Don’t bug out
Bugs can be a pest at your family picnic or on weekend hike. The Centers for Disease Control and Prevention (CDC) recommends using an appropriate insect and tick repellent containing 20 percent DEET. If mosquitoes are your biggest pest, try products with DEET, picaridin, IR3535 or oil of lemon eucalyptus. You might also consider wearing long sleeves, long pants and socks, if weather permits. You may also consider staying indoors during peak mosquito times.
If ticks are a problem, avoid tick-infested areas– high grasses and places with leaf-litter. You’ll want to use repellent containing DEET, but you’ll also want to check for ticks as soon as you are back indoors.
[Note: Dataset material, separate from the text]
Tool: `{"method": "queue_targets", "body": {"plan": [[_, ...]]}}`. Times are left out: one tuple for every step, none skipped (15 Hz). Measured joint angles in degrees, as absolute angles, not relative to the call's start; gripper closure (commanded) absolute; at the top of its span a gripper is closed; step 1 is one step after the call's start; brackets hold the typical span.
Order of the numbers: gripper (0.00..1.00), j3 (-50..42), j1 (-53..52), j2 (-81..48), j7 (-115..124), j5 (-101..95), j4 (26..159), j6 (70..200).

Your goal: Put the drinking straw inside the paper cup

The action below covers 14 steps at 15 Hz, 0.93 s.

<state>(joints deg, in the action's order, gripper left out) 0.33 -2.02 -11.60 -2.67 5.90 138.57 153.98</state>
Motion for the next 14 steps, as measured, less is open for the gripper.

The CDC recommends showering as soon as possible, washing and drying clothes, as well as checking your pets for any signs of ticks.
If you enjoy gardening and yard work during the summer months, make sure you pay attention to summer’s rising temperatures. Make sure you stay hydrated and protect yourself from the sun. Consider wearing wide-brimmed hats and don’t forget to use gloves and any necessary safety gear (goggles when mowing, face masks to keep your allergies from flaring).
Don’t forget that pets, birds and wild animals can carry a wide variety of parasites. The CDC recommends keeping children away from areas of your yard that may be soiled. Cover sandboxes and wash down lawn furniture and play areas before use.
Master the grill
Make sure your culinary masterpiece stays that way by following these tips:
- Use a meat thermometer when grilling. For temperature guidelines, click here.
- Avoid cross-contamination. Always put cooked meat on a clean plate. Wash your hands, work surfaces and utensils with soap and water after immediate contact with raw meat.
- Keep hot foods hot and cold foods cold. Refrigerate leftovers immediately.